DATA BELOW START

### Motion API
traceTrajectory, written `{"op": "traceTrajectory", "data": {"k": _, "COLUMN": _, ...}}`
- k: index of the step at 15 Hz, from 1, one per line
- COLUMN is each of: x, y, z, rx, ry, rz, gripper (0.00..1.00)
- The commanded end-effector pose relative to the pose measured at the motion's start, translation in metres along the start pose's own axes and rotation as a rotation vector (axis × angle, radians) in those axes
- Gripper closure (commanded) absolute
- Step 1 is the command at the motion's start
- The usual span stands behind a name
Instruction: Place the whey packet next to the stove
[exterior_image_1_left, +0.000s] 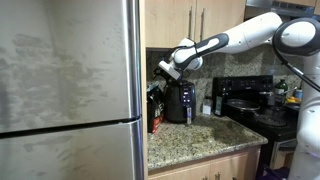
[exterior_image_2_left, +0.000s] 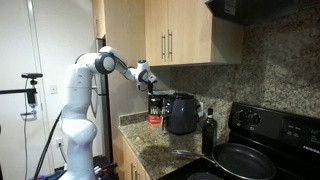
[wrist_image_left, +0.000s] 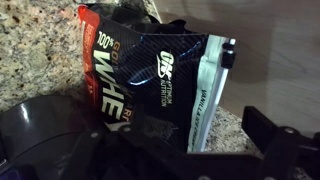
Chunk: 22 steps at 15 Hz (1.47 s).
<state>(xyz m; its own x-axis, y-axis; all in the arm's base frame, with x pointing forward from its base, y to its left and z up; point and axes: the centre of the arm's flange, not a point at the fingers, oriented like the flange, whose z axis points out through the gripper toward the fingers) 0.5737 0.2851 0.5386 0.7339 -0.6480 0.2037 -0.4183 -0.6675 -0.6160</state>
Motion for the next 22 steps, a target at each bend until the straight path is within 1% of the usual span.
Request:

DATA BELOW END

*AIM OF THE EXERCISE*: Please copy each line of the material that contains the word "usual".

*RESULT OF THIS EXERCISE*:
- The usual span stands behind a name
Motion for the next 22 steps, a target at each bend until the straight path is within 1% of the usual span.

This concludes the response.